• **Problem requirements**
The required answer is an exact copy of every line from the beginning of the entries through the line with "Lens above the floor: 1.84", with all pictures omitted.

• **Input**
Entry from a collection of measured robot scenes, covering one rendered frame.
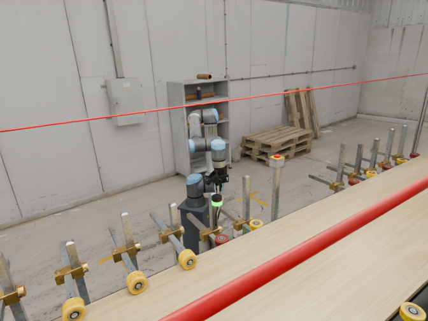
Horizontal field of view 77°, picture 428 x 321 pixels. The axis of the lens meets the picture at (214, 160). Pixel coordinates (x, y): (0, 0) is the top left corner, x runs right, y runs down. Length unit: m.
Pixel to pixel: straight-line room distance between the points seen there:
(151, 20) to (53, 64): 1.44
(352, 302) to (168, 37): 3.91
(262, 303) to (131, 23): 3.69
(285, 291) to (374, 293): 0.36
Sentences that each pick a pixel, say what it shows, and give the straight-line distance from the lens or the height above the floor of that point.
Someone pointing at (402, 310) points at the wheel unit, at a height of 0.91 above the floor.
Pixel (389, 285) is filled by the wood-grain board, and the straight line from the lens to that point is 1.47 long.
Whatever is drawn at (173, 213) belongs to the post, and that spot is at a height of 1.08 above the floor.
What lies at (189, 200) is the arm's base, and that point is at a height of 0.66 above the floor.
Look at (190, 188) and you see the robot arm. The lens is 2.37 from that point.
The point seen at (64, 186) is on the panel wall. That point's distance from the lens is 4.12.
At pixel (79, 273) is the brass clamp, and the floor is 0.94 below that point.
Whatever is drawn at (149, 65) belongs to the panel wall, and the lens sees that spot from 4.21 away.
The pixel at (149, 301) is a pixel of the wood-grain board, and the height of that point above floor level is 0.90.
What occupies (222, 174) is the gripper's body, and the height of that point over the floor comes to 1.12.
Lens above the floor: 1.84
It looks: 21 degrees down
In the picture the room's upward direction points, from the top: 2 degrees counter-clockwise
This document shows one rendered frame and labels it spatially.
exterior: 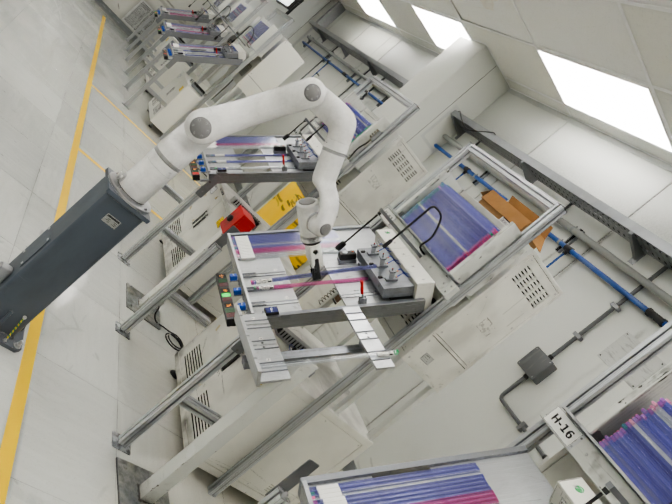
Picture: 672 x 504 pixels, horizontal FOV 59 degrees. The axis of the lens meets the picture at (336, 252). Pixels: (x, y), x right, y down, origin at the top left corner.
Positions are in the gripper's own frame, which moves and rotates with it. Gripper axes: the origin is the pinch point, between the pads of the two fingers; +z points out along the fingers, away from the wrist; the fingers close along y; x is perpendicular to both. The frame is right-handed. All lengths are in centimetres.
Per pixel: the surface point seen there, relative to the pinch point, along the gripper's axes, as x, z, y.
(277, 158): -17, 16, 162
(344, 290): -12.1, 14.4, 4.4
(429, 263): -52, 13, 7
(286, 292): 11.5, 10.4, 6.9
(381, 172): -77, 27, 135
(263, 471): 36, 90, -10
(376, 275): -26.3, 10.7, 4.3
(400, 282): -34.2, 12.0, -2.6
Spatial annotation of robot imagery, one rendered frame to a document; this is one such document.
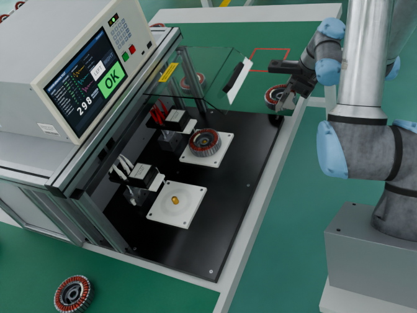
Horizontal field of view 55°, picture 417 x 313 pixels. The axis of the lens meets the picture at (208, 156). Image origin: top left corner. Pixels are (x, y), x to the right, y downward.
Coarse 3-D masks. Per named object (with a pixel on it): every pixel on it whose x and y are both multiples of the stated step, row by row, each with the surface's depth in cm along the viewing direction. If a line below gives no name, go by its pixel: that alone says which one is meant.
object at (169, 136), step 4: (164, 132) 144; (172, 132) 143; (176, 132) 144; (160, 136) 143; (168, 136) 142; (172, 136) 141; (176, 136) 144; (180, 136) 146; (160, 140) 142; (164, 140) 141; (168, 140) 140; (172, 140) 142; (176, 140) 144; (180, 140) 147; (160, 144) 143; (164, 144) 142; (168, 144) 141; (172, 144) 142; (176, 144) 145; (164, 148) 144; (168, 148) 143; (172, 148) 143
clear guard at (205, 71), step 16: (176, 48) 133; (192, 48) 130; (208, 48) 128; (224, 48) 125; (192, 64) 124; (208, 64) 122; (224, 64) 120; (176, 80) 121; (192, 80) 119; (208, 80) 117; (224, 80) 118; (240, 80) 121; (176, 96) 116; (192, 96) 113; (208, 96) 113; (224, 96) 115; (224, 112) 113
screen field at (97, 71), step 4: (108, 52) 108; (112, 52) 110; (104, 56) 107; (108, 56) 109; (112, 56) 110; (104, 60) 108; (108, 60) 109; (112, 60) 110; (100, 64) 106; (104, 64) 108; (108, 64) 109; (96, 68) 105; (100, 68) 107; (104, 68) 108; (92, 72) 104; (96, 72) 106; (100, 72) 107; (96, 76) 106
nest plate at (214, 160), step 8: (224, 136) 140; (232, 136) 140; (224, 144) 138; (184, 152) 140; (216, 152) 136; (224, 152) 136; (184, 160) 138; (192, 160) 137; (200, 160) 136; (208, 160) 135; (216, 160) 134
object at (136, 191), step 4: (132, 188) 130; (136, 188) 129; (140, 188) 129; (124, 192) 129; (128, 192) 129; (132, 192) 128; (136, 192) 128; (140, 192) 129; (144, 192) 131; (148, 192) 133; (128, 196) 128; (132, 196) 127; (136, 196) 127; (140, 196) 129; (144, 196) 131; (128, 200) 131; (136, 200) 128; (140, 200) 130; (144, 200) 132; (140, 204) 130
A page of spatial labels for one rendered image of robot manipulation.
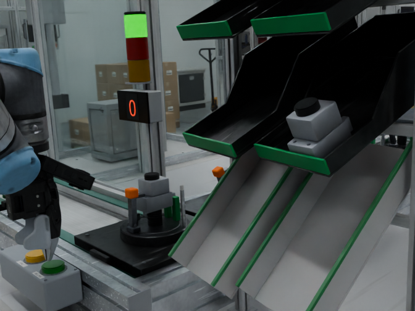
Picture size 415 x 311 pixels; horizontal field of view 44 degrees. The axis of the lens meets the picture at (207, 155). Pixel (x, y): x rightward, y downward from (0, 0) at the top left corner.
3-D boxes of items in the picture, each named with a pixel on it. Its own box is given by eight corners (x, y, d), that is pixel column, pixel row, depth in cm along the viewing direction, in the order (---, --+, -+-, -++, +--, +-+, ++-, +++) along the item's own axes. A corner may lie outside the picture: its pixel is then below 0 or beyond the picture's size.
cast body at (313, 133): (319, 170, 61) (300, 118, 58) (294, 163, 64) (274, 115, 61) (364, 131, 64) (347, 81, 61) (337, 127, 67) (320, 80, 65)
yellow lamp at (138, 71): (136, 82, 116) (135, 60, 115) (125, 82, 120) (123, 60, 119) (154, 81, 120) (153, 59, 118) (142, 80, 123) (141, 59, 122)
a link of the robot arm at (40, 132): (34, 112, 90) (56, 116, 84) (37, 138, 91) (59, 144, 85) (-9, 118, 85) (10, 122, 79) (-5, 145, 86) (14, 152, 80)
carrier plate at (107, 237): (141, 281, 88) (141, 269, 88) (74, 244, 106) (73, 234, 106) (240, 240, 104) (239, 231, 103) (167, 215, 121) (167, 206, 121)
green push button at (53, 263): (48, 281, 89) (47, 270, 89) (38, 274, 92) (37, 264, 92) (69, 273, 92) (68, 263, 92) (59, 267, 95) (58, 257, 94)
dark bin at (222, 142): (236, 160, 70) (214, 113, 67) (188, 145, 81) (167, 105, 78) (368, 60, 80) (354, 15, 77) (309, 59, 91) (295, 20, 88)
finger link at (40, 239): (22, 268, 88) (15, 217, 86) (55, 258, 92) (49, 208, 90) (29, 274, 86) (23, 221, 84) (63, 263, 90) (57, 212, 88)
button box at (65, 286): (47, 315, 88) (43, 281, 87) (1, 277, 104) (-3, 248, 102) (84, 300, 93) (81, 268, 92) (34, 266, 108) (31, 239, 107)
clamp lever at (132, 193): (131, 228, 99) (129, 190, 98) (126, 226, 101) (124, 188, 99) (147, 224, 101) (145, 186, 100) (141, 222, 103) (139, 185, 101)
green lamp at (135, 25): (133, 37, 114) (131, 14, 113) (121, 37, 118) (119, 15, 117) (152, 36, 117) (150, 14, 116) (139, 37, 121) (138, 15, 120)
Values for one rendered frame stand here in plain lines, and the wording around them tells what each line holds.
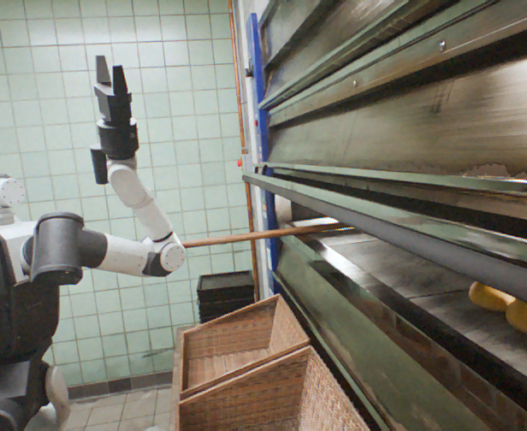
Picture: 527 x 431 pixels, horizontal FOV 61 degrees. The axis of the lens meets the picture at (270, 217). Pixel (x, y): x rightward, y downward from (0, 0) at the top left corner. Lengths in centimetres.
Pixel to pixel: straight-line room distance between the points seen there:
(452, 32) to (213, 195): 241
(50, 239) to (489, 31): 90
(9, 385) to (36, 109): 212
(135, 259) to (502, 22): 92
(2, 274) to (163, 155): 196
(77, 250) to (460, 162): 81
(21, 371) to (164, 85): 212
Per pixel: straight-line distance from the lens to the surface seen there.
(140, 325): 319
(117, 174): 111
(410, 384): 100
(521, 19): 61
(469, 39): 69
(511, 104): 62
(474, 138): 66
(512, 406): 70
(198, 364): 216
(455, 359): 79
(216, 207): 299
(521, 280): 38
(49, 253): 108
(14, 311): 120
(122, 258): 116
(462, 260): 44
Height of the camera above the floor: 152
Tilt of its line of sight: 9 degrees down
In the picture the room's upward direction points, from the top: 5 degrees counter-clockwise
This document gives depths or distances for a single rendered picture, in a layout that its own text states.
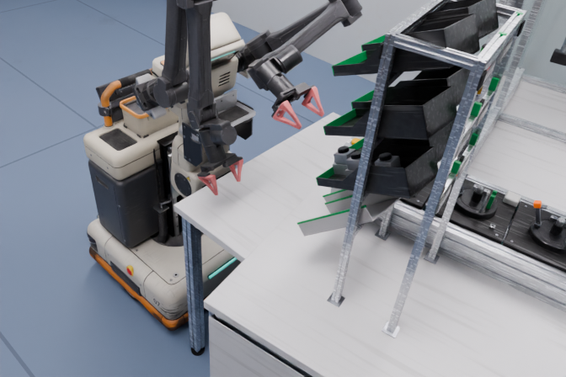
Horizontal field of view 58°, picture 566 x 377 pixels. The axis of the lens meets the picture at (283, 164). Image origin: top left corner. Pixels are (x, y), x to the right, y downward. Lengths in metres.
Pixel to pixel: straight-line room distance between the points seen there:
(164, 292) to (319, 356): 1.03
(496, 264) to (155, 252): 1.45
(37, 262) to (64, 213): 0.36
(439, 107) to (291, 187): 0.86
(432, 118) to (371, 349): 0.65
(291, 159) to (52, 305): 1.36
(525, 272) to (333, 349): 0.62
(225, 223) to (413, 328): 0.66
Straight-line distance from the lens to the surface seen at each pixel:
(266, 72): 1.38
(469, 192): 1.79
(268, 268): 1.55
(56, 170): 3.45
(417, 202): 1.70
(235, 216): 1.71
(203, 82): 1.47
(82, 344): 2.51
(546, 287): 1.69
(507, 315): 1.64
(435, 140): 1.29
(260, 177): 1.87
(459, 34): 1.04
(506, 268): 1.68
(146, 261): 2.38
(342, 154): 1.33
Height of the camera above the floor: 2.03
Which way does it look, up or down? 37 degrees down
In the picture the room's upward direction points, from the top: 5 degrees clockwise
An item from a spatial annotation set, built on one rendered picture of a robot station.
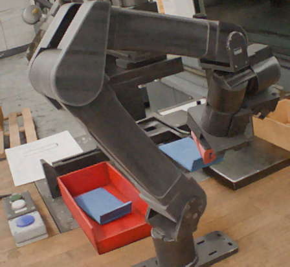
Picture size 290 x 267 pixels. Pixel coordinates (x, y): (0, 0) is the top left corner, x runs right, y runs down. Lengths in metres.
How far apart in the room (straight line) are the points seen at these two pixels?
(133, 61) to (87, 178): 0.27
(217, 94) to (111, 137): 0.20
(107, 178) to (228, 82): 0.45
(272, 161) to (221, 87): 0.35
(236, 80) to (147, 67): 0.34
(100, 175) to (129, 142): 0.45
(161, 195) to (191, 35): 0.22
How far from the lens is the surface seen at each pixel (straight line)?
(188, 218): 0.67
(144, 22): 0.58
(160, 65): 1.01
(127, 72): 0.99
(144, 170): 0.61
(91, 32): 0.52
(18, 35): 10.23
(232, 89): 0.69
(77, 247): 0.86
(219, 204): 0.90
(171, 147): 0.94
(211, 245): 0.77
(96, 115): 0.55
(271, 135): 1.09
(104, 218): 0.89
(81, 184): 1.02
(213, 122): 0.73
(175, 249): 0.70
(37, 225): 0.91
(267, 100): 0.77
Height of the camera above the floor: 1.36
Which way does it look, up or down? 19 degrees down
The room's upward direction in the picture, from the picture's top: 11 degrees counter-clockwise
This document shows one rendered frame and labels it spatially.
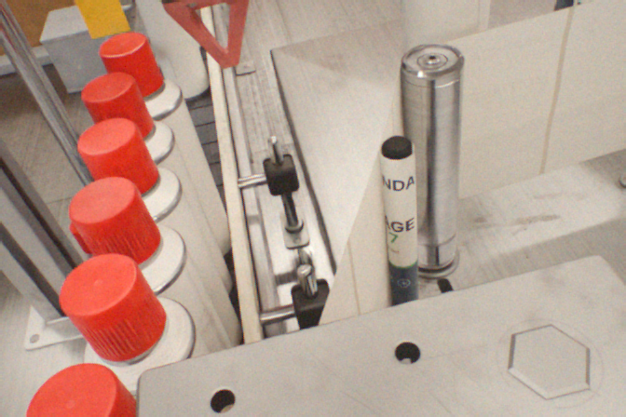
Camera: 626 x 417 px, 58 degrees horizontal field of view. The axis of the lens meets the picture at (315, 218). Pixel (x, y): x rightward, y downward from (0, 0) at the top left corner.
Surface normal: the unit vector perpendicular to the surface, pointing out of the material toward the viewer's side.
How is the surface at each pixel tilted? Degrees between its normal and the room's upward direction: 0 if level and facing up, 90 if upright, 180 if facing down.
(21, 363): 0
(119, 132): 2
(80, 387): 2
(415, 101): 90
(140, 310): 90
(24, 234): 90
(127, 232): 90
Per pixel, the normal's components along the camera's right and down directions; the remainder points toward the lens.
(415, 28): -0.72, 0.56
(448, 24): -0.09, 0.71
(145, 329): 0.79, 0.35
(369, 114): -0.14, -0.69
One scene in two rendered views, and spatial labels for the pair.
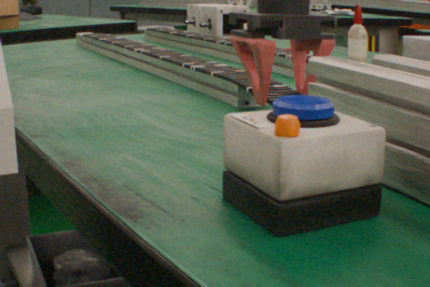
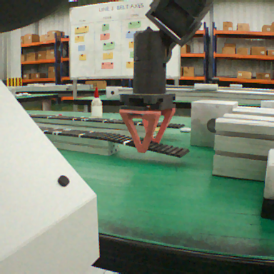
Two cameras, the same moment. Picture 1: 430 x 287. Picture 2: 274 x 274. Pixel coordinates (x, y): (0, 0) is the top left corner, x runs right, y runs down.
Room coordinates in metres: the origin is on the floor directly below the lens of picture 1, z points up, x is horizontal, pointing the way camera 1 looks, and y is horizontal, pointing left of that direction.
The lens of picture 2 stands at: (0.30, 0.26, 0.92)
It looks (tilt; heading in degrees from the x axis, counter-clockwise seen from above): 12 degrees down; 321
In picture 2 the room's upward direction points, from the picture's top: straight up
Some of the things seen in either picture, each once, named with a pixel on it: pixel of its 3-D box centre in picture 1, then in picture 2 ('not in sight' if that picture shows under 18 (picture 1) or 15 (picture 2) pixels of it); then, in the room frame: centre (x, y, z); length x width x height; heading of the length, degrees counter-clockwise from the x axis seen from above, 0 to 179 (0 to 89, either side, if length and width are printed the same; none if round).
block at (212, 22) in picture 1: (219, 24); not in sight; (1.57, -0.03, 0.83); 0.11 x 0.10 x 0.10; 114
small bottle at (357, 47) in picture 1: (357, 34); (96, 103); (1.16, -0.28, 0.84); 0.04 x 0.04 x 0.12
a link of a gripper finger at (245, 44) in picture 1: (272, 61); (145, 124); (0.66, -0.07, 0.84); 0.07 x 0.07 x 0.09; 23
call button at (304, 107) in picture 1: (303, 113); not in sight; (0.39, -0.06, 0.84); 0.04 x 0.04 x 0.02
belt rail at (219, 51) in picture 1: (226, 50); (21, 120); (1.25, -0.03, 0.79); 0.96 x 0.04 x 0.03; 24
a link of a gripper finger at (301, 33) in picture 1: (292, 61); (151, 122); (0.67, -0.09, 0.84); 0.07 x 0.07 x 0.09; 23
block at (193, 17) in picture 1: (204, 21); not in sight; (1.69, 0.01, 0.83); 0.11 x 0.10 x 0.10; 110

• **Result of this task**
Entry from a collection of measured robot scenes, covering one rendered frame.
Horizontal field of view 77°, picture 428 x 321 pixels. The axis of the lens meets the picture at (214, 160). Pixel coordinates (x, y): (0, 0) is the top left corner, x runs right, y runs down. Length unit: m.
Pixel to pixel: straight-line room distance between the points seen there:
(151, 20) to (53, 64): 1.44
(352, 302) to (168, 37): 3.91
(262, 303) to (131, 23): 3.69
(285, 291) to (374, 293): 0.36
Sentences that each pick a pixel, say what it shows, and give the straight-line distance from the lens or the height above the floor of that point.
Someone pointing at (402, 310) points at the wheel unit, at a height of 0.91 above the floor.
Pixel (389, 285) is filled by the wood-grain board, and the straight line from the lens to that point is 1.47 long.
Whatever is drawn at (173, 213) belongs to the post, and that spot is at a height of 1.08 above the floor.
What lies at (189, 200) is the arm's base, and that point is at a height of 0.66 above the floor.
Look at (190, 188) and you see the robot arm. The lens is 2.37 from that point.
The point seen at (64, 186) is on the panel wall. That point's distance from the lens is 4.12.
At pixel (79, 273) is the brass clamp, and the floor is 0.94 below that point.
Whatever is drawn at (149, 65) belongs to the panel wall, and the lens sees that spot from 4.21 away.
The pixel at (149, 301) is a pixel of the wood-grain board, and the height of that point above floor level is 0.90.
What occupies (222, 174) is the gripper's body, and the height of that point over the floor comes to 1.12.
Lens above the floor: 1.84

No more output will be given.